Me: “No, they’re tasty this way! These are the carrots we grow on the farm, they’re really good.”
Mother-in-law: “No butter? No salt? No nothing?”
Mother-in-law throws up her hands and walks away: “Ok, you do what you want…”
Later on, as we’re eating our meal:
Mother-in-law: “Are these those carrots you just made?”
Mother-in-law: “You didn’t put any butter on? No salt? No nothing?”
Me: (sigh) “No, just steamed them. That’s it, there’s nothing on them at all…”
Mother-in-law: “Wow, these are really good! I can’t believe it.”
I remember that period of time as a kind of rediscovery of food: many foods I found bitter, or bland, were suddenly packed with flavour and very satisfying! Celery wasn’t bitter, strawberries and grapes were amazing, potatoes were creamy and good, and apples were bursting with flavour! I used to think lettuces were both bitter and bland, but no more – and those are just a few that stand out for me. I felt like I was eating real food. I remember my grandmother saying that food just doesn’t taste good nowadays, and I always wrote it off to aging taste buds. Now I wonder. She did live through the agricultural revolution, and so would remember food before the widespread introduction of chemical pesticides and fertilizers.
I also remember being impressed by the integrity here. The claim is organic – and organic it is. No shortcuts, no deception. Lots of inspections gladly complied with as there was nothing to hide. No crazy mark-ups – pricing is done very carefully to balance what is needed to sustain the business with providing the best price for our customers. Proudly doing what they do, in the knowledge that the practices are best for human health, the good of the environment, and future sustainability. There is always consideration for the future here.

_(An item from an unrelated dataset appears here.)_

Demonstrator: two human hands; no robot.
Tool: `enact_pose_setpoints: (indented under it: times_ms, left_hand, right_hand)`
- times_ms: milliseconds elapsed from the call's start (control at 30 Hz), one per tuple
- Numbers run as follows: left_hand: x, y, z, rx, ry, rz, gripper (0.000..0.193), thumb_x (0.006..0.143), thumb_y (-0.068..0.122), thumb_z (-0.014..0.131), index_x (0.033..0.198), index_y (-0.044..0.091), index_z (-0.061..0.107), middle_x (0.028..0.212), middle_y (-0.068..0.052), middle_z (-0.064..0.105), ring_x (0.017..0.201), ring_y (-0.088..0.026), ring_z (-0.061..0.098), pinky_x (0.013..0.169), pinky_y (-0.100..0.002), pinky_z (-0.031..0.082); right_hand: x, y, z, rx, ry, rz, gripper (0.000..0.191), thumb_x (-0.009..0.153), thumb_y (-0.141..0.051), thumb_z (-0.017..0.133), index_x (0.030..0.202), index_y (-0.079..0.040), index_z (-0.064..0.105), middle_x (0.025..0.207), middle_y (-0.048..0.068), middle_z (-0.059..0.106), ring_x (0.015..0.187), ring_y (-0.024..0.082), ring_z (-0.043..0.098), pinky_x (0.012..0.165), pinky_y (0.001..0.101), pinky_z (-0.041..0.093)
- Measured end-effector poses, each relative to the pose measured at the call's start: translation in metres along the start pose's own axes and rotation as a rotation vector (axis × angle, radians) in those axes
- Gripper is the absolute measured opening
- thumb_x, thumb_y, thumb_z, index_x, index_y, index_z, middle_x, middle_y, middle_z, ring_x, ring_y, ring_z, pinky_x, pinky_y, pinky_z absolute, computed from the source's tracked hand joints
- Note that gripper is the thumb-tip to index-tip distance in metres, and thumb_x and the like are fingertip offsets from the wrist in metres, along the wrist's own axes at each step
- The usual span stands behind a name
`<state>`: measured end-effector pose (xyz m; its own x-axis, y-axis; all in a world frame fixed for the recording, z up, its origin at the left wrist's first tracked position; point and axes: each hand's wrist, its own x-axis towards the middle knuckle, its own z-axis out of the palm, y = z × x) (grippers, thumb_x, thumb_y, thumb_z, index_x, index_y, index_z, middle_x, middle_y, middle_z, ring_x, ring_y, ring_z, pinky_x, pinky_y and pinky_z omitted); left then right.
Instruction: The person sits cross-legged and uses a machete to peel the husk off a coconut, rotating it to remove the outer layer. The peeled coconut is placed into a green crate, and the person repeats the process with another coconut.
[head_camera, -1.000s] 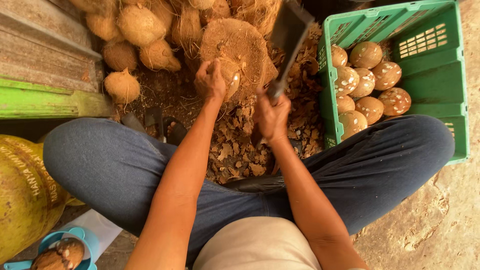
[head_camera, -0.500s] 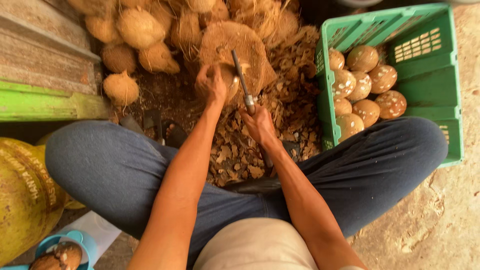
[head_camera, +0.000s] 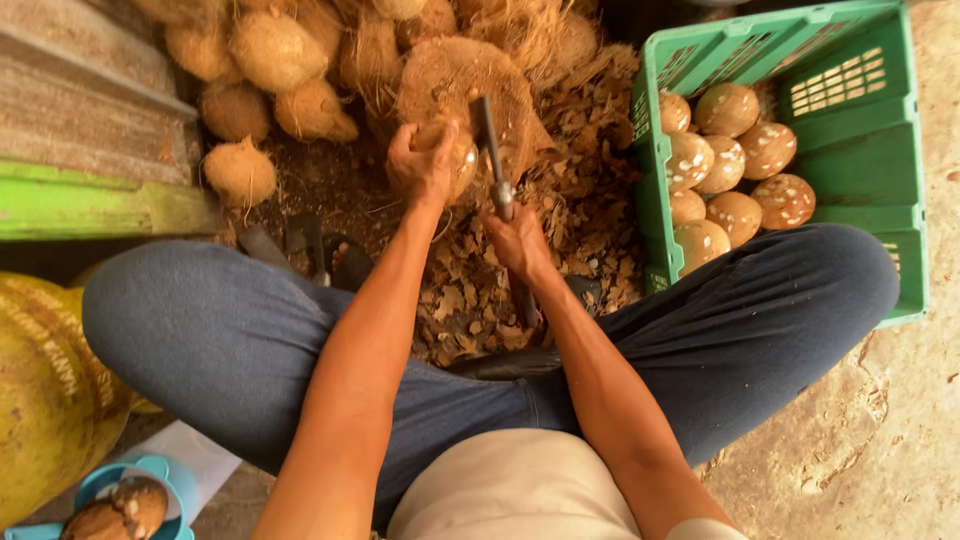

What I have come to think of as the “organic community” stood out for me as well. By this I mean the network of people I’ve come to know, including other organic farms, our customers, and their customers too. Integrity, kindness, and support are key characteristics I’ve found in so many. This makes my job a genuine pleasure. You know who you are!
I also had a vague notion of organic farms being stuck in an old-fashioned way of thinking, that organic principles were based on tradition rather than science. What I found instead was a sound body of research that supports organic methods, and an approach that took the best of the old and the new. Yes, we drive tractors here, and the production lines are certainly not traditional. On the other hand, we also do a lot of manual labour if that seems to be the best way to proceed. Soil science was a field of study I had never heard of, and it’s fascinating! There is an innovative spirit here too – small portions of our fields are offered to the University of Guelph for research, and we’re not afraid to to try something new if the reasoning is sound and it fits within the organic principles. Everything done here is done with consideration not just for ourselves but our neighbours too. Including the wildlife!
My colleagues here – what a team we are! So many different backgrounds, people from all over the world. Seasonal workers, student workers, year-round employees too. Brought together by work, and finding ways to communicate. It’s not always easy, but there’s a lot to be said for starting from a place of respect. I feel privileged to call many of my co-workers, my friends.
So what does liking my colleagues and customers have to do with organics? I think for me it all ties into respect – respect for each other, for the environment, for human health and for the future. It’s an attitude of conscientiousness, thoughtfulness and a willingness to work through challenges that permeates everything. As it should.
Those are my two cents – I would love to hears yours too! What does organics mean to you?